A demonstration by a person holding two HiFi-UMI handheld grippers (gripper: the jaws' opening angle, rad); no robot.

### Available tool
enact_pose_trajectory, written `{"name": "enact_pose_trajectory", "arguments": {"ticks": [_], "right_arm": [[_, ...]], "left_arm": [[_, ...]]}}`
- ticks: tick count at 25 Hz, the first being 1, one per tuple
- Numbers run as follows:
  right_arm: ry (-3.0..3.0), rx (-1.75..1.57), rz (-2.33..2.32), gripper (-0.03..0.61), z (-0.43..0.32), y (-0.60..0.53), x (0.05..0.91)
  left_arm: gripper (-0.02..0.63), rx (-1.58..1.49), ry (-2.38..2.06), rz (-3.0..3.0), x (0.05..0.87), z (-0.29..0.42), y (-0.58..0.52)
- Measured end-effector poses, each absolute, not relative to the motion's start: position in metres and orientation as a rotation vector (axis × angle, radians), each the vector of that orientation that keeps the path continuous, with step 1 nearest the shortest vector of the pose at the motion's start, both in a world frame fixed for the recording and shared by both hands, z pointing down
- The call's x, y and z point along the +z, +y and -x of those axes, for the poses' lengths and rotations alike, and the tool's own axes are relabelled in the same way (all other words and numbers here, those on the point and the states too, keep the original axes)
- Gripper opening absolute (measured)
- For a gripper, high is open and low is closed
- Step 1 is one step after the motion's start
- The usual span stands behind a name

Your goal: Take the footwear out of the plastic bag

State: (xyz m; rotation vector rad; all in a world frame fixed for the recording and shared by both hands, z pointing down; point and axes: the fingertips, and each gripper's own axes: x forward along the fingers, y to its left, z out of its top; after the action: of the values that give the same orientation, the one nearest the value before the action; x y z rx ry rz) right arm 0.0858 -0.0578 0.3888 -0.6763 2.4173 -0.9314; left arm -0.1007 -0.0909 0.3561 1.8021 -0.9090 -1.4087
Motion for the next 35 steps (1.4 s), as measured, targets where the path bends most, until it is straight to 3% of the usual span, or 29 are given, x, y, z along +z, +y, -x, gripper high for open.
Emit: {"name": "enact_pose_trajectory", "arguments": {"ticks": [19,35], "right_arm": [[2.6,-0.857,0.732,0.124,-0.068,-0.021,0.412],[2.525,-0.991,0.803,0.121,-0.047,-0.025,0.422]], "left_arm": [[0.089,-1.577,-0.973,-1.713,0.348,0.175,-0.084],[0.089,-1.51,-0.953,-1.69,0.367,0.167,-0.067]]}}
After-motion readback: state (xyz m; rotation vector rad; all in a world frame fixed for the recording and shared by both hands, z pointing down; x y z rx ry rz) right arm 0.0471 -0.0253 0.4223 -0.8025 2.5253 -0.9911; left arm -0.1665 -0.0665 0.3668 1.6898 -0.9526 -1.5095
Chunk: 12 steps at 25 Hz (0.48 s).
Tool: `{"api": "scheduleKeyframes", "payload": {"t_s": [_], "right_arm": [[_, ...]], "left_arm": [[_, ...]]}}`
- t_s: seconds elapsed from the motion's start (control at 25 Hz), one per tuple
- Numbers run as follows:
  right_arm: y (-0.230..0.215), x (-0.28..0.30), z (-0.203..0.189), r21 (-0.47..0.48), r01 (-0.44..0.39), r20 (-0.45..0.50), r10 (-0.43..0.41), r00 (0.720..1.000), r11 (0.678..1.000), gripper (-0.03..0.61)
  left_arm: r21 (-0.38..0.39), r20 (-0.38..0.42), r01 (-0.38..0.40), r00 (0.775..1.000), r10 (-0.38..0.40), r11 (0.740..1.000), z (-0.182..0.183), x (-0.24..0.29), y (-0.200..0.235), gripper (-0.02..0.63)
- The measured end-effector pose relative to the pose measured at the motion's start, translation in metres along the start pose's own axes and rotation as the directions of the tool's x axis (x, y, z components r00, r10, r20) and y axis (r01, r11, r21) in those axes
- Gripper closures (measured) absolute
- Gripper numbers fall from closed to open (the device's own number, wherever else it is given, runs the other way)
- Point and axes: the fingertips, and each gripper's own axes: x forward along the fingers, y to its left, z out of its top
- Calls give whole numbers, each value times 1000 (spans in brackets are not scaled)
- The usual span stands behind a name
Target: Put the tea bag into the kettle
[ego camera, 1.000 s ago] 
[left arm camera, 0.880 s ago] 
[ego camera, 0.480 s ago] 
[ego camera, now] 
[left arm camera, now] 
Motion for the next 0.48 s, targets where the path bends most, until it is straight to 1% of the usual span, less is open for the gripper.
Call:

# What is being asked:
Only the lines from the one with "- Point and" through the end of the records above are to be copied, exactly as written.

# Task output:
- Point and axes: the fingertips, and each gripper's own axes: x forward along the fingers, y to its left, z out of its top
- Calls give whole numbers, each value times 1000 (spans in brackets are not scaled)
- The usual span stands behind a name
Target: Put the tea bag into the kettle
[ego camera, 1.000 s ago] 
[left arm camera, 0.880 s ago] 
[ego camera, 0.480 s ago] 
[ego camera, now] 
[left arm camera, now] 
Motion for the next 0.48 s, targets where the path bends most, until it is straight to 1% of the usual span, less is open for the gripper.
Call:

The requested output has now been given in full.